The concentration at PR-M2 increases the fastest and remains the highest through the whole time period because it is the closest monitoring point to Hole-2. In an extremely short time (0.05 s) after the accident, tritium concentration exceeded the alarm set point and isolation set point. PR-M2 should be selected as a reference monitoring point from a safety perspective. At the end of the tritium release stage (300 s), the tritium concentration in the process room reaches 1.01 ~ 7.05 × 1014 Bq/m3. Subsequently, the DS in the process room starts to purge air.
(2) In the tritium removal stage
When the DS starts working, clean air gradually enters the process room and destroys the original tritium distribution pattern in the tritium release stage. Tritium is driven out of the room by the purge air. The air volume exceeds the tritium volume escaping from the glove box into the process room through Hole-2; therefore, the tritium concentration decreases. There is a short period (within 30 s) of irregular decline, and then the tritium concentrations at all monitoring points become a set of nearly log-linear graphs. The highest tritium removal rate is observed at PR-M2 because there is no back-mixing in this location, and the lowest removal rate is observed at PR-M15 because the primary flow is characterized spatially as a "spiral flow" and little tritium moves to the exhaust vent directly. It takes approximately 1941 s for the tritium concentration to decrease to the isolation threshold and approximately 2667 s to reach the alarm setpoint. A 1-h purge might reduce the tritium concentration in the process room to less than 1/1000 of the alarm setpoint and 1/100 of the measurement limit for the general tritium air monitor. After the DS stops working, even if all the residual tritium in the glove box enters the room, the tritium concentration in the room would hardly be affected.
Furthermore, the tritium concentration slices and contours might intuitively represent the movement of spilled tritium in the second and third tritium barriers, which would aid in explaining the process and mechanism of this phenomena. The impact of the emergency system in the process room on tritium transport was observed, and a key time was identified to evaluate the conceptual design of the current tritium removal system to fulfill the tritium safety requirements.

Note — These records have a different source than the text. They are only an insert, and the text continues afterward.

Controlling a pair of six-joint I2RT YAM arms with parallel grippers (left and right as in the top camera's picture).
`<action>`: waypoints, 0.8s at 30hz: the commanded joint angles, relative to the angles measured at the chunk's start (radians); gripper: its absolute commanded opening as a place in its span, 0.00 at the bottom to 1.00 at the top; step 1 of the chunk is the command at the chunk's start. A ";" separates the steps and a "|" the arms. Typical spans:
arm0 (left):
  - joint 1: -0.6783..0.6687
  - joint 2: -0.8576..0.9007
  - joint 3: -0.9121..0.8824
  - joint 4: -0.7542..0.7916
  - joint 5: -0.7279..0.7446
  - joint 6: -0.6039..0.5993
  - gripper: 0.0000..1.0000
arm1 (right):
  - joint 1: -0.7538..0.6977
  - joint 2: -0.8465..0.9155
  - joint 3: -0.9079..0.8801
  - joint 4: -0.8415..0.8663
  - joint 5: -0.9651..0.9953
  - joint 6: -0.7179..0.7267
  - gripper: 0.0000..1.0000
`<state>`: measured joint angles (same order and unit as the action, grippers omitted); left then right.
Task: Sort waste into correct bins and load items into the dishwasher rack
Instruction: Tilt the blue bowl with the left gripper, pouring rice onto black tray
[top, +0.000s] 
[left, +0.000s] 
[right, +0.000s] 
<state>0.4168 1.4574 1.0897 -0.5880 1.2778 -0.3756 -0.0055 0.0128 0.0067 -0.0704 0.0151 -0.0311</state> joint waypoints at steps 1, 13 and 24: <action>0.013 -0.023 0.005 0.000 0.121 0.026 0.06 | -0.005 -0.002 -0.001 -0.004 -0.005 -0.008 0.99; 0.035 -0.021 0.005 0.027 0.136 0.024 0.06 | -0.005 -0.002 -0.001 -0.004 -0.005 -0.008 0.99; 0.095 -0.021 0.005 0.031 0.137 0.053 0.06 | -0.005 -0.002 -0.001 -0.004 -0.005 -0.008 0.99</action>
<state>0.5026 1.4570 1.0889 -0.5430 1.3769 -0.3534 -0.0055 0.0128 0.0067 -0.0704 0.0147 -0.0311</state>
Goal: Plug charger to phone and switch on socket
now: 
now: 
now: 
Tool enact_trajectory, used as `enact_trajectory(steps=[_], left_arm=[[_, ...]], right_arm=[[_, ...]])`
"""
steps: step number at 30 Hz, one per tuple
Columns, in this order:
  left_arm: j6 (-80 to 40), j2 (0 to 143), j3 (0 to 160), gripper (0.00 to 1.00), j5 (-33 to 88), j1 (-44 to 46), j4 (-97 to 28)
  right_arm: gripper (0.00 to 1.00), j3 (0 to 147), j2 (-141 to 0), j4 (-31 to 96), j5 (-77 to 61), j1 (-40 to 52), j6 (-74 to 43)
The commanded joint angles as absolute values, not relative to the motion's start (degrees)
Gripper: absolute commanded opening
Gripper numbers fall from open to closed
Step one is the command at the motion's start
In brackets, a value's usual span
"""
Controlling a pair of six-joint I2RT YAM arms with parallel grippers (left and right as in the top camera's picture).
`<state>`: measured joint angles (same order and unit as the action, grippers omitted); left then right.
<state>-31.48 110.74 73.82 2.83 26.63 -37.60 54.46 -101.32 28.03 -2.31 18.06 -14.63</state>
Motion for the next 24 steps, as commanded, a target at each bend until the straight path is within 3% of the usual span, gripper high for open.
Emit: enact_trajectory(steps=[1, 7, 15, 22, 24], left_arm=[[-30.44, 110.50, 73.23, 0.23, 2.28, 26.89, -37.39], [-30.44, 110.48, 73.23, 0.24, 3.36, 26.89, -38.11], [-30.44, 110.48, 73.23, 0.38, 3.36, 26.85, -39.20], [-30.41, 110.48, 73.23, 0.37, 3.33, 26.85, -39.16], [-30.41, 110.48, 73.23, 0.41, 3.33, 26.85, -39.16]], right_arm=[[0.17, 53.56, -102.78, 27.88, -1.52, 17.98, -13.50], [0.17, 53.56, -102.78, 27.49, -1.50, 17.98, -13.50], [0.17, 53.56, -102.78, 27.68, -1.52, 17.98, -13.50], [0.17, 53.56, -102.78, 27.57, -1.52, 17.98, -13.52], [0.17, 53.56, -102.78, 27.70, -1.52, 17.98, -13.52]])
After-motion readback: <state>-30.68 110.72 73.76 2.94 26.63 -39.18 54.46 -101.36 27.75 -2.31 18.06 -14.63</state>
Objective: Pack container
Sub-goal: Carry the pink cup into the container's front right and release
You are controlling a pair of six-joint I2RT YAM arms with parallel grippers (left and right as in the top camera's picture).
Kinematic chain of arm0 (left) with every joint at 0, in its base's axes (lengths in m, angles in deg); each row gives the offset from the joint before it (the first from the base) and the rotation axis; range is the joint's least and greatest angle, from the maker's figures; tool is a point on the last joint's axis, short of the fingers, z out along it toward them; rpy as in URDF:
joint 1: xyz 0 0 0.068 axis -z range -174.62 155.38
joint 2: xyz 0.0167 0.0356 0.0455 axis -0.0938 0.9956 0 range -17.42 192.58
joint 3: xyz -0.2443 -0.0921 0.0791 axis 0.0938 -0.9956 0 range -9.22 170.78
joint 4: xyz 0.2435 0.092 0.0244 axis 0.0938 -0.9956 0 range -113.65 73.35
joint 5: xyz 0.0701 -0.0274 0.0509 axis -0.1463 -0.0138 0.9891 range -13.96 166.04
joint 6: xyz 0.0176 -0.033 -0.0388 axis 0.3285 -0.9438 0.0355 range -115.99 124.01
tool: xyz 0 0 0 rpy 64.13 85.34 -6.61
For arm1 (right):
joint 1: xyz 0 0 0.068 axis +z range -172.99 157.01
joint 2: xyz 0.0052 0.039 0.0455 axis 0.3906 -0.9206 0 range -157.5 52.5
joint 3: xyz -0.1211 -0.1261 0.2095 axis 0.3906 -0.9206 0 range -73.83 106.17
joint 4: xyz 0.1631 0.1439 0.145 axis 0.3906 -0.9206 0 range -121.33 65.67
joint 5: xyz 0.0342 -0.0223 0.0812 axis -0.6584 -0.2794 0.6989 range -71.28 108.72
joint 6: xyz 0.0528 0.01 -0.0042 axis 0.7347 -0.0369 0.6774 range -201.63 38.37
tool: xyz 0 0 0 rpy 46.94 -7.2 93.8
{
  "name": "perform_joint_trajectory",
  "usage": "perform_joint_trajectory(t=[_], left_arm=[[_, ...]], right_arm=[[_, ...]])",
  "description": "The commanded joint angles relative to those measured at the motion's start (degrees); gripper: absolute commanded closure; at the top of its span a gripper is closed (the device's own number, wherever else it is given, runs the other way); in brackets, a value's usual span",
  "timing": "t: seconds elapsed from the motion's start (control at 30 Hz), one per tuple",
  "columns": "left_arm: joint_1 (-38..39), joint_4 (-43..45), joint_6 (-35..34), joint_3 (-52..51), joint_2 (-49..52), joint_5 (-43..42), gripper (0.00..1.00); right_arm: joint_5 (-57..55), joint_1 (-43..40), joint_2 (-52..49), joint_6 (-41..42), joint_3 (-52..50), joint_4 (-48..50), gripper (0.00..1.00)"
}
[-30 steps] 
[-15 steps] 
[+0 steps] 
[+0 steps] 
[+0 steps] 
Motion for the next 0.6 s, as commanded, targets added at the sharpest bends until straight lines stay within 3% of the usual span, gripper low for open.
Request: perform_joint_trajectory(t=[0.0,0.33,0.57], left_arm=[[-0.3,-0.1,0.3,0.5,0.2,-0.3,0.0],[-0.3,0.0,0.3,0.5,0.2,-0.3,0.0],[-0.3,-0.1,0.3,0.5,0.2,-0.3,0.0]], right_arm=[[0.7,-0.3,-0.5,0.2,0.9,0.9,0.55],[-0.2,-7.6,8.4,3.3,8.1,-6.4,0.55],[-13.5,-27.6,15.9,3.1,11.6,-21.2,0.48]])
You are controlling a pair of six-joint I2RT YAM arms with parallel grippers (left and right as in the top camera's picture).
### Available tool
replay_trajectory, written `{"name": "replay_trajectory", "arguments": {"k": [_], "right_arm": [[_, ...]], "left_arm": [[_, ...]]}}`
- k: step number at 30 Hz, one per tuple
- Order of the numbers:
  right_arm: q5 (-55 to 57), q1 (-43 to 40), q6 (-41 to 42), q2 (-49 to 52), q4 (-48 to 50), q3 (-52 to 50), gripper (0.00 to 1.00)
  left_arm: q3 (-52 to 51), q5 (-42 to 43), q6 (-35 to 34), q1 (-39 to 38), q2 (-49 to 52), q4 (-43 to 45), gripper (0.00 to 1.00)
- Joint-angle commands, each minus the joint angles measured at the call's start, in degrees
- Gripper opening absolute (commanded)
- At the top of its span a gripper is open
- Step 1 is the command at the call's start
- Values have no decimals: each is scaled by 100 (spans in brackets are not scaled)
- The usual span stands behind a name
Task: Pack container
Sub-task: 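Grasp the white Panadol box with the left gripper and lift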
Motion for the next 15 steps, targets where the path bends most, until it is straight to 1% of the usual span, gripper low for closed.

Only the first stage results have been summarized. Many factors affect the tritium transport process, for example, the size, location, and shape of the breach; the location and size of the DS vents; the purge gas velocity and direction; and the response time of the tritium emergency system, et al. A more comprehensive and systematical three-dimensional numerical simulation than that in this study is being conducted for tritium leakage and diffusion; the results will be reported.